Sensitive Data Protection on AWS high level system design
As shown in the diagram, the centralized sensitive data governance account is the admin account. Solution users, typically security auditors, can access the solution via a web portal after deploying the Admin stack. Users can browse the data catalog and execute sensitive data detection jobs in the monitored account(s) after deploying the Agent stack and logging into the web portal.
Multiple monitored accounts are connected to the admin account with data source access and job execution privileges, so that the admin account can invoke the Job Processor model in the specified monitored account for sensitive data detection.
Modules in Admin Account
-
Web Portal (UI): The solution administrator or normal users can access the solution through the web portal. It provides secure user access management and a web UI for the solution.
-
Data Source Management (DSM): The DSM is responsible for retrieving the data sources from monitored accounts by the Data Source Detector and storing the data source structure. Users can explore the data storage in the monitored accounts, such as S3 buckets and RDS instances.
-
Data Catalog Management (DCM): The DCM can discover the latest schema (normally called metadata) of the data sources in DSM. The schema includes information such as table columns in RDS databases and the sensitive data detection results after the detection job has run.
-
Job Controller (JC): The Job Controller is responsible for executing the detection job in the monitored account and collecting the detection results back to the admin account. It can configure the job to run on a user-defined schedule or as needed.
-
Template Configuration (TC): The detection templates are stored in the TC model. It contains built-in templates and custom-defined templates. The JC can retrieve the templates for running the job processor.
-
Account Management (AM): The monitored AWS account(s) are managed by the AM model.

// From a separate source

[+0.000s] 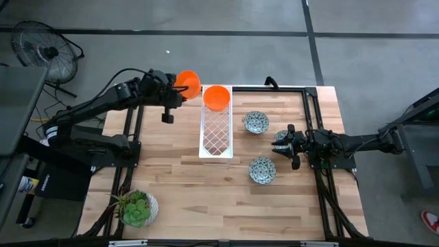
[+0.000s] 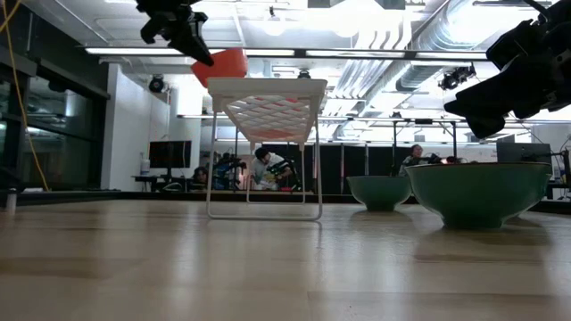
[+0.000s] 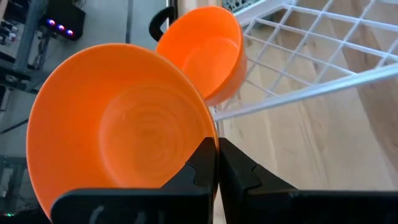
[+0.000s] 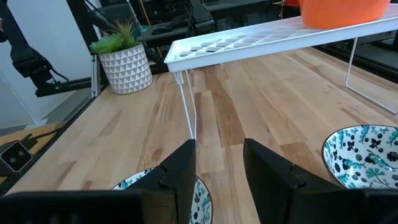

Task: Pick & Place Mini bowls
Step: Stack the orange bowl on top of the other orange bowls on the shelf

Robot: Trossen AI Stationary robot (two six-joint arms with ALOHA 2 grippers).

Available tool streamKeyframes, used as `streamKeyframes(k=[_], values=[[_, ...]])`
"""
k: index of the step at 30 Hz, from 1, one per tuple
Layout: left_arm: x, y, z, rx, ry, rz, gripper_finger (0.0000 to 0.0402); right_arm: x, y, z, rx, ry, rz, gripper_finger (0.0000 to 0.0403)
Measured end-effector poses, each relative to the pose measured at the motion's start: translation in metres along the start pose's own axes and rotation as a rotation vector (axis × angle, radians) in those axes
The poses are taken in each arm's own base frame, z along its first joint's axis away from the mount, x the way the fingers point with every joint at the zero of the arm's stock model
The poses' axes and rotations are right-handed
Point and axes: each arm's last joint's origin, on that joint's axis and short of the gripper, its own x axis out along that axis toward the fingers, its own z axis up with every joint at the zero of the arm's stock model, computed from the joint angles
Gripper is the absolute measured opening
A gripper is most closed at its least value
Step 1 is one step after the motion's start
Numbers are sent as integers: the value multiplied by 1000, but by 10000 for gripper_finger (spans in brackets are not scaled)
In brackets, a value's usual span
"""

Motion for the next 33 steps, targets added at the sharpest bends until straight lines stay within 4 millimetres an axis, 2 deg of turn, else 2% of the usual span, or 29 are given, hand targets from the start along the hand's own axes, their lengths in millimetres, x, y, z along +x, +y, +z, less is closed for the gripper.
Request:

Modules in Monitored Account(s)
-
Job Processor: The Job Processor is the running container for sensitive data detection, invoked by the Job Controller. The Job Processor reads the raw data to the detection engine for detection and sends the analysis results and running state to the Job Controller.
-
Detection Engine: The Detection Engine model is the core sensitive data detection engine with AI/ML support features. It receives the data from the Job Processor to identify the sensitive data type using a pre-trained ML model or pattern.